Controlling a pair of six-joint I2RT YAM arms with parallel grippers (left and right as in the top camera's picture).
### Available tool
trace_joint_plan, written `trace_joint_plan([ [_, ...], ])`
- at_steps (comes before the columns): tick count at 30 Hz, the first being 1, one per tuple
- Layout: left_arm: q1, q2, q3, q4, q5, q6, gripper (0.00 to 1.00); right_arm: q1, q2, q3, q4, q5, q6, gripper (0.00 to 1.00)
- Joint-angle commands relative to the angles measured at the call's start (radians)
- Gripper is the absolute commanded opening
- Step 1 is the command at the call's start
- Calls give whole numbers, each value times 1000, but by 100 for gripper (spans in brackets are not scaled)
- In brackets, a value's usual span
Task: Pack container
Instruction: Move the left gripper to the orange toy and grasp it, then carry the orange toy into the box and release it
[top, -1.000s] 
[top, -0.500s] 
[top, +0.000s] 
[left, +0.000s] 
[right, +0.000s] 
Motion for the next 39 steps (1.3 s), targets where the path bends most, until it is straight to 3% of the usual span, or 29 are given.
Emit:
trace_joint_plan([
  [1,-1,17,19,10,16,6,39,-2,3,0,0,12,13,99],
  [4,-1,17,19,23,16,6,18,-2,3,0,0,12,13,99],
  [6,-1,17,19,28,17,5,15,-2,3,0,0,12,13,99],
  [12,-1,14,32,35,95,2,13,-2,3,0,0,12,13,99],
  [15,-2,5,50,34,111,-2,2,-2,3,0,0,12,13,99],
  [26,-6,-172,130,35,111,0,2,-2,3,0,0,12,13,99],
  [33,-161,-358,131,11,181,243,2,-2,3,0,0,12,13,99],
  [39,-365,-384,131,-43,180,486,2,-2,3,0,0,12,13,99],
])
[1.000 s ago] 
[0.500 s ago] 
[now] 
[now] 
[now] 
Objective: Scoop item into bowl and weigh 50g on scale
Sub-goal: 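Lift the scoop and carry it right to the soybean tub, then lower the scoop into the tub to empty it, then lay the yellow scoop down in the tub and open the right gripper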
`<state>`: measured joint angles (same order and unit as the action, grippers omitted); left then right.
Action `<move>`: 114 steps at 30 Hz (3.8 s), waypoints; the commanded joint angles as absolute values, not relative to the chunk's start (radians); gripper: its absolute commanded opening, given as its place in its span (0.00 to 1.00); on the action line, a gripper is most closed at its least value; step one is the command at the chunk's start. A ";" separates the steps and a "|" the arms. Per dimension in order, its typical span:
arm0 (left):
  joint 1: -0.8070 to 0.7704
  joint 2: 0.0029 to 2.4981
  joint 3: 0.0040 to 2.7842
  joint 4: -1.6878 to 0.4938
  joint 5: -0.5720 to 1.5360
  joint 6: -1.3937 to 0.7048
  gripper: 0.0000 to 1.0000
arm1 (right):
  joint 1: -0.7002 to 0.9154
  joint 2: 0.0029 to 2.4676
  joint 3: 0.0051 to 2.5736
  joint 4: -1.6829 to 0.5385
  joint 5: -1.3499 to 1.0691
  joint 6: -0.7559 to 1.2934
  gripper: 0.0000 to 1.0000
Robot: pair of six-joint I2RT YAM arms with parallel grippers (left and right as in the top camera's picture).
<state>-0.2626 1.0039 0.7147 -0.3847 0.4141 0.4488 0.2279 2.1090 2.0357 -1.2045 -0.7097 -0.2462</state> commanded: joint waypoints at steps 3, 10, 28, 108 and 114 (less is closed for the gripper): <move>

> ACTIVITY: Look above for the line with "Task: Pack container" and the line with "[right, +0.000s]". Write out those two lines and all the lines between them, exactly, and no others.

> EXERCISE ANSWER:
Task: Pack container
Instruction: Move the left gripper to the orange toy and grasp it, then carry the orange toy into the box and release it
[top, -1.000s] 
[top, -0.500s] 
[top, +0.000s] 
[left, +0.000s] 
[right, +0.000s] 

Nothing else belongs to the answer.